## PROBLEM TO SOLVE:
Below are some records; output exactly the lines from the line with "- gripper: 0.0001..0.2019" to the line with "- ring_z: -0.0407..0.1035", both ends kept, and nothing more.

───── SOURCE MATERIAL ─────

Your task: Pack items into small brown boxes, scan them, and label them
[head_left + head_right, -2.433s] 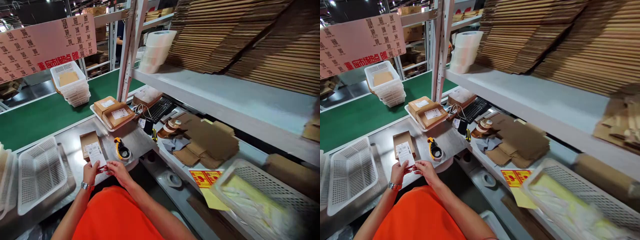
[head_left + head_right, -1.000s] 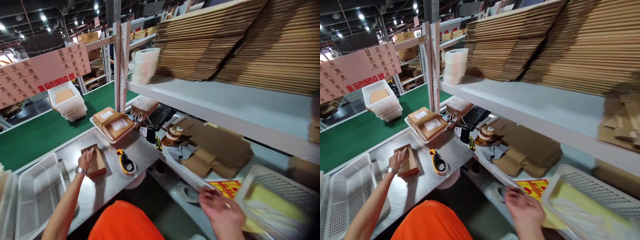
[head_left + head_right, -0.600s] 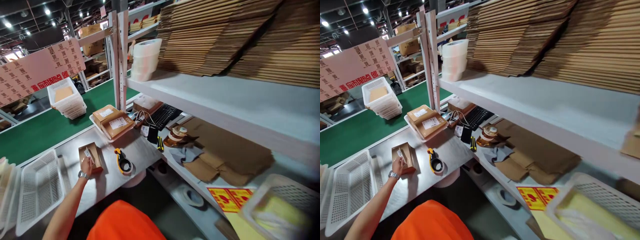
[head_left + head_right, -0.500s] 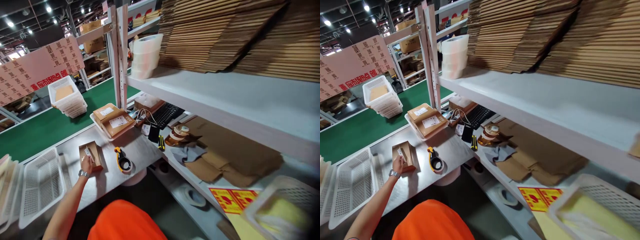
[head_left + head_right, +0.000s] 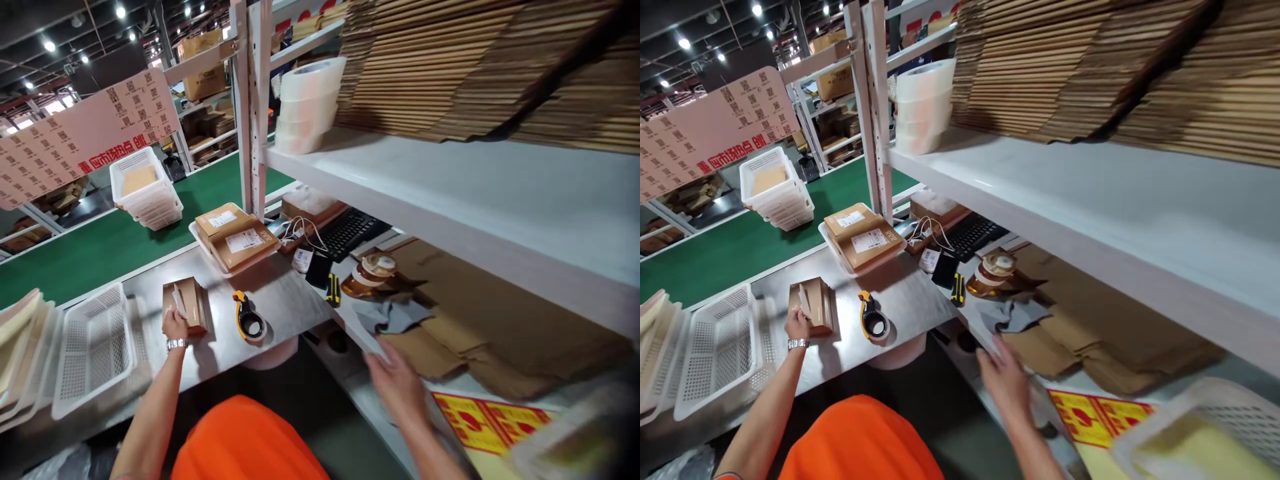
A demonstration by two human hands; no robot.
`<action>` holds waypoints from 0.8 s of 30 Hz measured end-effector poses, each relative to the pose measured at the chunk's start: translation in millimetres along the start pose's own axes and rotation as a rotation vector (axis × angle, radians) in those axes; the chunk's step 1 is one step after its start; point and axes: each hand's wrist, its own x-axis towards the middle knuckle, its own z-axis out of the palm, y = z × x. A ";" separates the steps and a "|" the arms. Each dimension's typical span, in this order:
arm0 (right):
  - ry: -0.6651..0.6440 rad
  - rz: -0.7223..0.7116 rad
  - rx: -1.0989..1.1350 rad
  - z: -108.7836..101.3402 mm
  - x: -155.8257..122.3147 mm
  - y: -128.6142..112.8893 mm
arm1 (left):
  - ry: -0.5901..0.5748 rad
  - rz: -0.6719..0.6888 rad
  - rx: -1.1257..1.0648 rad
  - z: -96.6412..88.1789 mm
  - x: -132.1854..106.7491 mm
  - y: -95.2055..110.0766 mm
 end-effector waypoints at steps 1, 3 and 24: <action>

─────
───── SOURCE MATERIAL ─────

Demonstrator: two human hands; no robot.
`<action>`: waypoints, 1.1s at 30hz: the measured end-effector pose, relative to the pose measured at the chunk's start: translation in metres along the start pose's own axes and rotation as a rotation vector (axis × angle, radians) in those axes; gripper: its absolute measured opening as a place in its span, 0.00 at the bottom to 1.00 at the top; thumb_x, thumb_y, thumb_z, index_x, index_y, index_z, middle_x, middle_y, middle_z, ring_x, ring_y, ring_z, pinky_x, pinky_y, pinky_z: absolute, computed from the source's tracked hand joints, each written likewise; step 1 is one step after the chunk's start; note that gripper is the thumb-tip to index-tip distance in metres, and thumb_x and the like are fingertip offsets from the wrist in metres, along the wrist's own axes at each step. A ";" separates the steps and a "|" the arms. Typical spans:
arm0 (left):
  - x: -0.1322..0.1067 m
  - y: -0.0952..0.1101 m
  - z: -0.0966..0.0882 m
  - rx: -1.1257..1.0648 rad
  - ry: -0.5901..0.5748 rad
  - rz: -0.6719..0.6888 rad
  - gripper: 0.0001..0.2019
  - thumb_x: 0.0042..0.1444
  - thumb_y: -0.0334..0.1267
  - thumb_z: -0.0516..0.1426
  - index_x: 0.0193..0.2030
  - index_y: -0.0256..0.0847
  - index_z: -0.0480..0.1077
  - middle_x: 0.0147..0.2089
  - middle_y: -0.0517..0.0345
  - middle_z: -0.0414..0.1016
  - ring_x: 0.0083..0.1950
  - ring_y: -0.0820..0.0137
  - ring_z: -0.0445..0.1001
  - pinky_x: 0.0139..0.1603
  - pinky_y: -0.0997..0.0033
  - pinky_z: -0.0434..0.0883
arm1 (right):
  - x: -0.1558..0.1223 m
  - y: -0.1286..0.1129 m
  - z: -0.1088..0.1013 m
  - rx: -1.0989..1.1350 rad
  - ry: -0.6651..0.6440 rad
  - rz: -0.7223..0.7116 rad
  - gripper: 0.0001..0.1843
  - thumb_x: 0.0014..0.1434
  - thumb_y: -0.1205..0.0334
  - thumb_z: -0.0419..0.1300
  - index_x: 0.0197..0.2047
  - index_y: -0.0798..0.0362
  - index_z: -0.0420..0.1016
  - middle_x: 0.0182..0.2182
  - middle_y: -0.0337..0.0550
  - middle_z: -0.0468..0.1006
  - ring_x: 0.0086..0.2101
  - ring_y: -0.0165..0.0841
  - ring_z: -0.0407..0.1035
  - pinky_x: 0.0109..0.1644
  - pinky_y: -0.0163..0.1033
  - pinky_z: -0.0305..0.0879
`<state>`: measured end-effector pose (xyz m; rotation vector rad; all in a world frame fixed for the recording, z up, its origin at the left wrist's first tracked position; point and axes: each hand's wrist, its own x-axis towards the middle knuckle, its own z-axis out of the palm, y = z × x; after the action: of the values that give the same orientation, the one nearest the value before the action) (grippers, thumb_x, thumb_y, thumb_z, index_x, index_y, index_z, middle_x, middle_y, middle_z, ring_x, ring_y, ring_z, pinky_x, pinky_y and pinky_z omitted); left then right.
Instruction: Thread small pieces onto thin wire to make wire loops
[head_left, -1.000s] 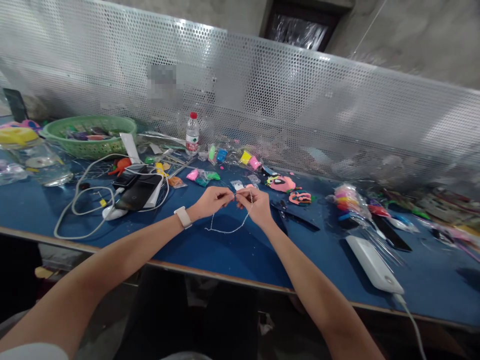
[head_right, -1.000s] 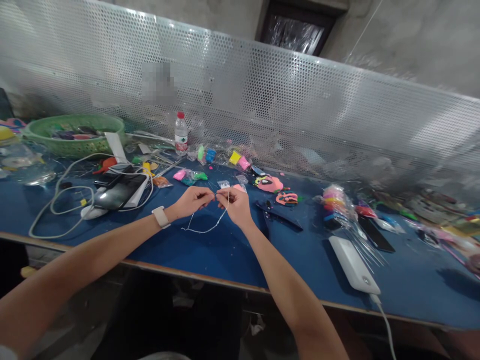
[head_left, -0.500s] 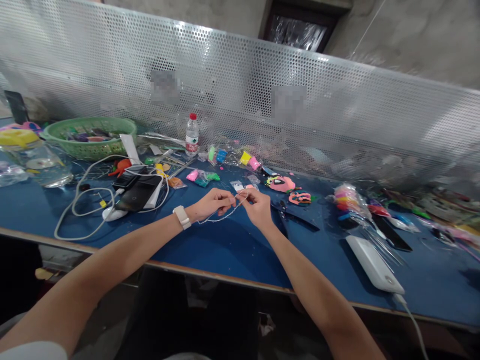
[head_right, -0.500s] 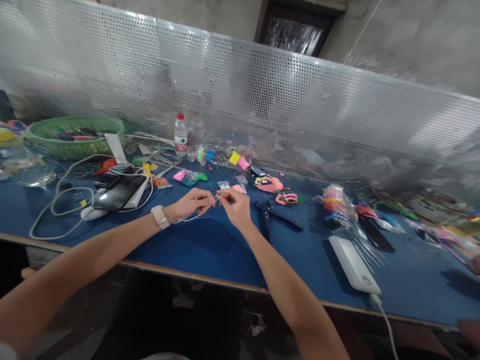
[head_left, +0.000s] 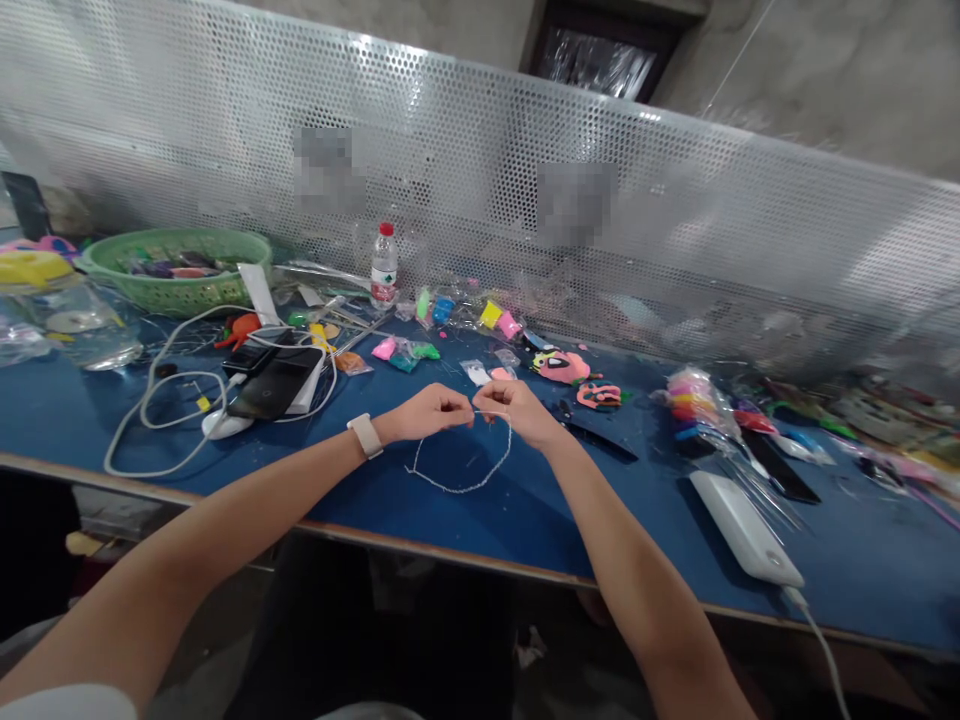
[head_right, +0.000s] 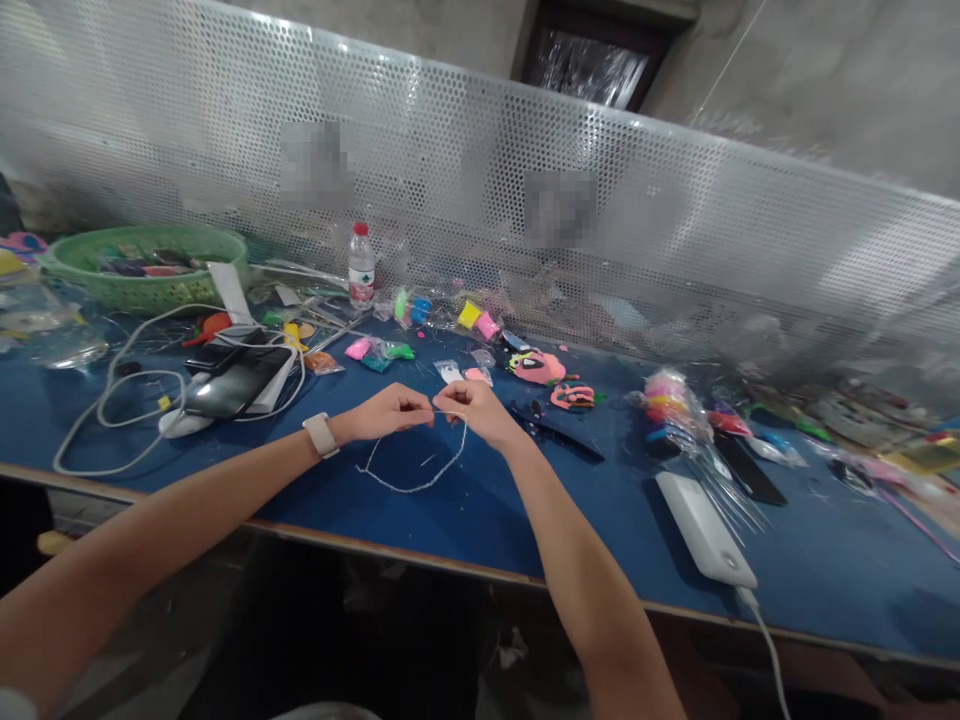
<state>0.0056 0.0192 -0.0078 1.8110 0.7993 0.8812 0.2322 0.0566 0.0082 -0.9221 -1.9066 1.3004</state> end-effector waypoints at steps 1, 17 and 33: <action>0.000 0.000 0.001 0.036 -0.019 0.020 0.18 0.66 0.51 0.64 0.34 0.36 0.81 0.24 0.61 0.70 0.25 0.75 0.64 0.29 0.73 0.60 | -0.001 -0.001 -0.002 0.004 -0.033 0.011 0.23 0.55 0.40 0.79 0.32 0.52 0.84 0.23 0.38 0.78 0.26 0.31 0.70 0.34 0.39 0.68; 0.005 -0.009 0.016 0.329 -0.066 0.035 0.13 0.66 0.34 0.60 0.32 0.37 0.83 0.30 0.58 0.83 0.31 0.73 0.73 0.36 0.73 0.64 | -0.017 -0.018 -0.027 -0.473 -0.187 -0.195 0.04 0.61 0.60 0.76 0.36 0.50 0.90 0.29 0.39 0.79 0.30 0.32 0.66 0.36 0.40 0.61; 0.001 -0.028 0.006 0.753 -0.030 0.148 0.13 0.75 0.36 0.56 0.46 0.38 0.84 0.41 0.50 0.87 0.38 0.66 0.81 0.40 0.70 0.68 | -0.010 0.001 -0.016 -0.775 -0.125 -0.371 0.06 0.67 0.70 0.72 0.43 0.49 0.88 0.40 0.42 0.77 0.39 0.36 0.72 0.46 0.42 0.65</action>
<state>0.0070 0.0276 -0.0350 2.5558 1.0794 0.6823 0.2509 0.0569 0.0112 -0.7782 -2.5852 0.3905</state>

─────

## ANSWER SECTION:
  - gripper: 0.0001..0.2019
  - thumb_x: 0.0042..0.1444
  - thumb_y: -0.0334..0.1267
  - thumb_z: -0.0516..0.1426
  - index_x: 0.0193..0.2030
  - index_y: -0.0256..0.0847
  - index_z: -0.0480..0.1077
  - middle_x: 0.0147..0.2089
  - middle_y: -0.0517..0.0345
  - middle_z: -0.0414..0.1016
  - ring_x: 0.0083..0.1950
  - ring_y: -0.0820..0.0137
  - ring_z: -0.0445..0.1001
  - pinky_x: 0.0139..0.1603
  - pinky_y: -0.0997..0.0033
  - pinky_z: -0.0434..0.0883
arm1 (right):
  - x: -0.1558..0.1223 m
  - y: -0.1286..0.1129 m
  - z: -0.1088..0.1013 m
  - rx: -1.0989..1.1350 rad
  - ry: -0.6651..0.6440 rad
  - rz: -0.7223..0.7116 rad
  - gripper: 0.0001..0.1843
  - thumb_x: 0.0014..0.1434
  - thumb_y: -0.1205..0.0334
  - thumb_z: -0.0419..0.1300
  - index_x: 0.0197..0.2047
  - index_y: -0.0798..0.0362
  - index_z: -0.0420..0.1016
  - middle_x: 0.0182..0.2182
  - middle_y: -0.0337..0.0550
  - middle_z: -0.0468..0.1006
  - ring_x: 0.0086..0.2101
  - ring_y: -0.0165..0.0841
  - ring_z: -0.0407..0.1035

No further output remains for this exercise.